The net proceeds of Alternative Payment Mechanism sales are to be applied to the payment of deferred interest, including the compound portion. We cannot pay deferred interest other than from the net proceeds of Alternative Payment Mechanism sales, except at the final maturity of the debentures or at the tenth anniversary of the start of the interest deferral. The Alternative Payment Mechanism does not require us to sell common stock or warrants before the fifth anniversary of the interest payment date on which that deferral started if the net proceeds (counting any net proceeds of those securities previously sold under the Alternative Payment Mechanism) would exceed the 2% cap. The 2% cap is 2% of the average closing price of our common stock times the number of our outstanding shares of common stock. The average price is determined over a specified period ending before the issuance of the common stock or warrants being sold, and the number of outstanding shares is determined as of the date of our most recent publicly released financial statements.

We are not required to issue under the Alternative Payment Mechanism a total of more than 10 million shares of common stock, including shares underlying qualifying warrants. In addition, we may not issue under the Alternative Payment Mechanism qualifying preferred stock if the total net proceeds of all issuances would exceed 25% of the aggregate principal amount of the debentures.

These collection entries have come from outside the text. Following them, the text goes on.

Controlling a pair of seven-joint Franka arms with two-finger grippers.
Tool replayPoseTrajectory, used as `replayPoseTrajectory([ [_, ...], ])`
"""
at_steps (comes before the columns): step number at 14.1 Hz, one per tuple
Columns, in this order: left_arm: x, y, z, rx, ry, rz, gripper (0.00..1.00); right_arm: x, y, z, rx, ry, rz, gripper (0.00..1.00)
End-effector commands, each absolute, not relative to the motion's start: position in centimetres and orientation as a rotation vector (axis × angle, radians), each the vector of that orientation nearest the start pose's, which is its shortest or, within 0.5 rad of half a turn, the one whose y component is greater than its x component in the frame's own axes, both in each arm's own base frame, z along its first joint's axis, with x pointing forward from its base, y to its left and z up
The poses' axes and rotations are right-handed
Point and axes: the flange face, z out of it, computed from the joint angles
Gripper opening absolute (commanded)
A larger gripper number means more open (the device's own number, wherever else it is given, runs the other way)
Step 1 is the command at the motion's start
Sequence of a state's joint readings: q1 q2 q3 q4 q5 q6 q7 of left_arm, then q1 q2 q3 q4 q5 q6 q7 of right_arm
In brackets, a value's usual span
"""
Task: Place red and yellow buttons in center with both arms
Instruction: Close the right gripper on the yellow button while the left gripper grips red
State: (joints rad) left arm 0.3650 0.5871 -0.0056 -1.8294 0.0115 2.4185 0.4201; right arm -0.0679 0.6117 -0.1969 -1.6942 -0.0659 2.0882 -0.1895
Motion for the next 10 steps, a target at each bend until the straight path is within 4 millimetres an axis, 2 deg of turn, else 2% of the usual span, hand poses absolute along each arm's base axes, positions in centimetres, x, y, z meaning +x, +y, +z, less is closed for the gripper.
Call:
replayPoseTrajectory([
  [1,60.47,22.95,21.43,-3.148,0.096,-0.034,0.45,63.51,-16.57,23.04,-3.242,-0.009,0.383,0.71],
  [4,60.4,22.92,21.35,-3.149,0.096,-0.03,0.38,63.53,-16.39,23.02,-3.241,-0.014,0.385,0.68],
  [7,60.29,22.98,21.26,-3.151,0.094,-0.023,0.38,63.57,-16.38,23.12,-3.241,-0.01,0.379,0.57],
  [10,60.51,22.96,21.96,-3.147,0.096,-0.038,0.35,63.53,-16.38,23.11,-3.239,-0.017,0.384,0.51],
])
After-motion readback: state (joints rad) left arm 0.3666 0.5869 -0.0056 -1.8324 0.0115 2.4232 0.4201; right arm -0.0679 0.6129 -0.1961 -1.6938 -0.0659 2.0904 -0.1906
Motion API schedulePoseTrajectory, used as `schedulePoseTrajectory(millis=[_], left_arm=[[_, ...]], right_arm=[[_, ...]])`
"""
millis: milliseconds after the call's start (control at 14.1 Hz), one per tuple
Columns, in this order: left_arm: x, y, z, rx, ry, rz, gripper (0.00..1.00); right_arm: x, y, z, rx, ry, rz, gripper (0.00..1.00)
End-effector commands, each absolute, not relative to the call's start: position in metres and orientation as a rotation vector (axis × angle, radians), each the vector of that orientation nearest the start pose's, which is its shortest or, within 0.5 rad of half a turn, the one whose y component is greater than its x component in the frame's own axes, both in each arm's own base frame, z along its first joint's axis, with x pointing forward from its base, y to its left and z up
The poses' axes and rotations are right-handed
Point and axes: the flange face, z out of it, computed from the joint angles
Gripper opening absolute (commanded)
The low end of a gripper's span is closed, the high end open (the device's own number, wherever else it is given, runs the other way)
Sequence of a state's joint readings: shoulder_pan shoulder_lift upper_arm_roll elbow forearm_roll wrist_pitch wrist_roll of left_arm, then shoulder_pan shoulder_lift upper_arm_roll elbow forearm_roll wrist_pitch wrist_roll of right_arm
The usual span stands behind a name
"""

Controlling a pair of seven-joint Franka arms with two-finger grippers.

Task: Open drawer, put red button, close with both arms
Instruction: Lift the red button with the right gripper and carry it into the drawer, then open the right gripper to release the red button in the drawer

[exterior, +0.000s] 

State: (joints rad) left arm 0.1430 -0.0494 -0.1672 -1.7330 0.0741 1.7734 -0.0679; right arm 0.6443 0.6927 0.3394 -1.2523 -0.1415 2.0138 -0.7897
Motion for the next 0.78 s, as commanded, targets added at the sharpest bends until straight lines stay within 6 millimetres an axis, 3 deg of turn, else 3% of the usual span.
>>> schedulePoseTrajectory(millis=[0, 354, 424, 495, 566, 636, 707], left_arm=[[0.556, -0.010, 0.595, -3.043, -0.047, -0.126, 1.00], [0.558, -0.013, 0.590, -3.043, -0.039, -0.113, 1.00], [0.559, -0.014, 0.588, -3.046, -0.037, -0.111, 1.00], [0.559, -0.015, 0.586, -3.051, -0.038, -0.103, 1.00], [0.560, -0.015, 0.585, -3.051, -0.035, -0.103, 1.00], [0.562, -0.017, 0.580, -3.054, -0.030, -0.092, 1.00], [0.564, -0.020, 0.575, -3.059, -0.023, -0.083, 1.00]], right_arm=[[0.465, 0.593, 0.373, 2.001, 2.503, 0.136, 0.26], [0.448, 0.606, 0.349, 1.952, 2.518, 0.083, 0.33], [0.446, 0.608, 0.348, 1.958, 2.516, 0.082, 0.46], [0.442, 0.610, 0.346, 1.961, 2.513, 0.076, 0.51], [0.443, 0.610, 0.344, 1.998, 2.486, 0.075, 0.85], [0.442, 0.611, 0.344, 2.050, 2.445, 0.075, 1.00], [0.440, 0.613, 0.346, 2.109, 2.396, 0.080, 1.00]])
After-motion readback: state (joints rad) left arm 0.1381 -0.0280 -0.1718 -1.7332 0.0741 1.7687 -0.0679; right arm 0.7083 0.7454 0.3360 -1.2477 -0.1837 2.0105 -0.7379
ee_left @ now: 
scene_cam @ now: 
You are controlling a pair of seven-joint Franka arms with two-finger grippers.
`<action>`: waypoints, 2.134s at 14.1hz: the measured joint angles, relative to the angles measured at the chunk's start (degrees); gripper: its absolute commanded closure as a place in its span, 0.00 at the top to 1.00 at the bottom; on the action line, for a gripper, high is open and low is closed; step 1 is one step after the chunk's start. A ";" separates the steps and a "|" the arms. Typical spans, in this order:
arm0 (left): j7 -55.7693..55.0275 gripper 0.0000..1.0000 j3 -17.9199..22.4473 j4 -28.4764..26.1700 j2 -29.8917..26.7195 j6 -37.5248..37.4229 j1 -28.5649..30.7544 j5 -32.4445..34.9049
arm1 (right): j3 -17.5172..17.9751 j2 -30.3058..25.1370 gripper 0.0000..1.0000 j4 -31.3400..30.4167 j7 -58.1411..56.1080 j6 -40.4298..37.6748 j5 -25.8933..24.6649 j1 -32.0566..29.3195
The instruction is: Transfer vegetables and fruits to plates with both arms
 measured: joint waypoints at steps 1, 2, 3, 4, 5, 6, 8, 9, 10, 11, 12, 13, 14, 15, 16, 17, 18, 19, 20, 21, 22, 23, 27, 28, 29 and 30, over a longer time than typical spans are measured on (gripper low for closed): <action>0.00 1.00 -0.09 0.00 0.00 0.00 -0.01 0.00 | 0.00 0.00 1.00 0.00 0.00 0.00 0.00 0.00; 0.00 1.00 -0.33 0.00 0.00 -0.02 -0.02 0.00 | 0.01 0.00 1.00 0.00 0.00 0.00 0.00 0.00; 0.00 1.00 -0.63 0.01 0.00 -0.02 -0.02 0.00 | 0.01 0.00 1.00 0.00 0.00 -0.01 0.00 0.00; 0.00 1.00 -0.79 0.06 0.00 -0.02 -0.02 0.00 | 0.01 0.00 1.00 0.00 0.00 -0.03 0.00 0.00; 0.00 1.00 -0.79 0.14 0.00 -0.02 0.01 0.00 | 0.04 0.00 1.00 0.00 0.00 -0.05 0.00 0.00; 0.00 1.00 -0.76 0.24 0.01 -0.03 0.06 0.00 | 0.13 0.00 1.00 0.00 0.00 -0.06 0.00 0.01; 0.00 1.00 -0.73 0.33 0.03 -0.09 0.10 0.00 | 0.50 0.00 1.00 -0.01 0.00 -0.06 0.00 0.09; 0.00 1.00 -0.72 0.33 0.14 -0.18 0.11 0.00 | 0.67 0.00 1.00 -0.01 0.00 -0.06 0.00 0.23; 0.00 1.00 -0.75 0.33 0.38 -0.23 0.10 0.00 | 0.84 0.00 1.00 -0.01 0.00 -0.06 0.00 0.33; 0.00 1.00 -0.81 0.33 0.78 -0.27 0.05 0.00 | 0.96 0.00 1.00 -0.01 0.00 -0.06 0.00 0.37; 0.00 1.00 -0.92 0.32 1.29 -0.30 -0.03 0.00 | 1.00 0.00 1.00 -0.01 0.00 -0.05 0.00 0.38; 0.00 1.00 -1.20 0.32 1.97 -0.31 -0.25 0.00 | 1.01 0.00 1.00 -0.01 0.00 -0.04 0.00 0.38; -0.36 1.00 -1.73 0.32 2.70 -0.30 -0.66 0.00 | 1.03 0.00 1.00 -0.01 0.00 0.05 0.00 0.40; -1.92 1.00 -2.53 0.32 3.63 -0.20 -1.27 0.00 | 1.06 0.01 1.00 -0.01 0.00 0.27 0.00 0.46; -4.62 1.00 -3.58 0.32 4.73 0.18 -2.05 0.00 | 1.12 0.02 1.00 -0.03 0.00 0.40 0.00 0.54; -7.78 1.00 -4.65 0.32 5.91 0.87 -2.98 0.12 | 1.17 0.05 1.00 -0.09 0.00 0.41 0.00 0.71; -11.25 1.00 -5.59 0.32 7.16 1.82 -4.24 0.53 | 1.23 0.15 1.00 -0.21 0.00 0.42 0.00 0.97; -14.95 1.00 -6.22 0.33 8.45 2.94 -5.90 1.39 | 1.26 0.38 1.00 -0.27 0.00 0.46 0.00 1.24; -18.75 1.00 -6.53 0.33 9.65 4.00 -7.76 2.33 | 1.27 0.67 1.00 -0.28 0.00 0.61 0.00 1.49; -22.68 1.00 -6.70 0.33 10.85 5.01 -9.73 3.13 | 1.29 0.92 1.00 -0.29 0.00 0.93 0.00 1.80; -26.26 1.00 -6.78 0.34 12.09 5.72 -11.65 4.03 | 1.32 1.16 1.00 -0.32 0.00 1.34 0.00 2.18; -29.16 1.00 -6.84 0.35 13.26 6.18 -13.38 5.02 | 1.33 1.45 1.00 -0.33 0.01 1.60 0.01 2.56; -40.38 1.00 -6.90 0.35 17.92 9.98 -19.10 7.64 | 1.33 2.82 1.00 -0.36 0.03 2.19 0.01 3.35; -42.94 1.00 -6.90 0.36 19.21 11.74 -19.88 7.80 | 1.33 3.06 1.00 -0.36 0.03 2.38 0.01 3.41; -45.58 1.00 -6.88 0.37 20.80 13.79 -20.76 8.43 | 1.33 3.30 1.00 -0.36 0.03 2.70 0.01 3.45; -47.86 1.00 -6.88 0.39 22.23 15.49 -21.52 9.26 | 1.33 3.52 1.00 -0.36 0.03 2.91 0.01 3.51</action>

The Alternative Payment Mechanism does not apply during any period between scheduled interest payment dates if there is a “market disruption event” that occurs over a specified portion of such period. Market disruption events include any material adverse change in domestic or international economic or financial conditions.

The provisions of the 9% Debentures are complex. The description above is not intended to be complete in all respects. Moreover, that description is qualified in its entirety by the terms of the 9% Debentures, including their covenants and events of default. We were in compliance with all covenants at December 31, 2017. The 9% Debentures rank junior to all of our existing and future senior indebtedness.